**The data:**
┄┄┄┄┄┄┄┄┄┄┄┄┄┄┄┄┄┄┄┄
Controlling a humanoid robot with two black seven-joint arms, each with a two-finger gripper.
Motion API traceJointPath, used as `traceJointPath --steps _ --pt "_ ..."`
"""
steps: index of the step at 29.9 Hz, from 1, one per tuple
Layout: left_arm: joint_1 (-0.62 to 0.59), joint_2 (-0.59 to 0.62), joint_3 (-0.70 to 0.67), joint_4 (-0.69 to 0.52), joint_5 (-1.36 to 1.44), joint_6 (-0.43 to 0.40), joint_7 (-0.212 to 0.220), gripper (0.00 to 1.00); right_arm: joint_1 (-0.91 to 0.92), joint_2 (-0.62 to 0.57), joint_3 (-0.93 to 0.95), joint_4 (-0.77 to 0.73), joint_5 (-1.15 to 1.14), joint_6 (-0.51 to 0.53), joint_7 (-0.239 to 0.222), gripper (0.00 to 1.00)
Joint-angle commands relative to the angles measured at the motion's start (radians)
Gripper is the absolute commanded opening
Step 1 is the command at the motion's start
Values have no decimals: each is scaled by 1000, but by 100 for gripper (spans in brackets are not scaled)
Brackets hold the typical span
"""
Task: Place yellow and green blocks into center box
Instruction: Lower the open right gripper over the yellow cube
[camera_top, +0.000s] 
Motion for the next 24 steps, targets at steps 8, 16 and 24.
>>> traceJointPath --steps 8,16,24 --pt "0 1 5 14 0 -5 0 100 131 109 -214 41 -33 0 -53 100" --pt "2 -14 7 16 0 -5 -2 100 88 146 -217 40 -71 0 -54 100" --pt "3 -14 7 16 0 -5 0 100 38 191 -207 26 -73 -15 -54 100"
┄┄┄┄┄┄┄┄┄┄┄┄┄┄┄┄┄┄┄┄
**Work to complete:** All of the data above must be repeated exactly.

**Response to the exercise:**
Controlling a humanoid robot with two black seven-joint arms, each with a two-finger gripper.
Motion API traceJointPath, used as `traceJointPath --steps _ --pt "_ ..."`
"""
steps: index of the step at 29.9 Hz, from 1, one per tuple
Layout: left_arm: joint_1 (-0.62 to 0.59), joint_2 (-0.59 to 0.62), joint_3 (-0.70 to 0.67), joint_4 (-0.69 to 0.52), joint_5 (-1.36 to 1.44), joint_6 (-0.43 to 0.40), joint_7 (-0.212 to 0.220), gripper (0.00 to 1.00); right_arm: joint_1 (-0.91 to 0.92), joint_2 (-0.62 to 0.57), joint_3 (-0.93 to 0.95), joint_4 (-0.77 to 0.73), joint_5 (-1.15 to 1.14), joint_6 (-0.51 to 0.53), joint_7 (-0.239 to 0.222), gripper (0.00 to 1.00)
Joint-angle commands relative to the angles measured at the motion's start (radians)
Gripper is the absolute commanded opening
Step 1 is the command at the motion's start
Values have no decimals: each is scaled by 1000, but by 100 for gripper (spans in brackets are not scaled)
Brackets hold the typical span
"""
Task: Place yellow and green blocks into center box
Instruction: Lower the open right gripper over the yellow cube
[camera_top, +0.000s] 
Motion for the next 24 steps, targets at steps 8, 16 and 24.
>>> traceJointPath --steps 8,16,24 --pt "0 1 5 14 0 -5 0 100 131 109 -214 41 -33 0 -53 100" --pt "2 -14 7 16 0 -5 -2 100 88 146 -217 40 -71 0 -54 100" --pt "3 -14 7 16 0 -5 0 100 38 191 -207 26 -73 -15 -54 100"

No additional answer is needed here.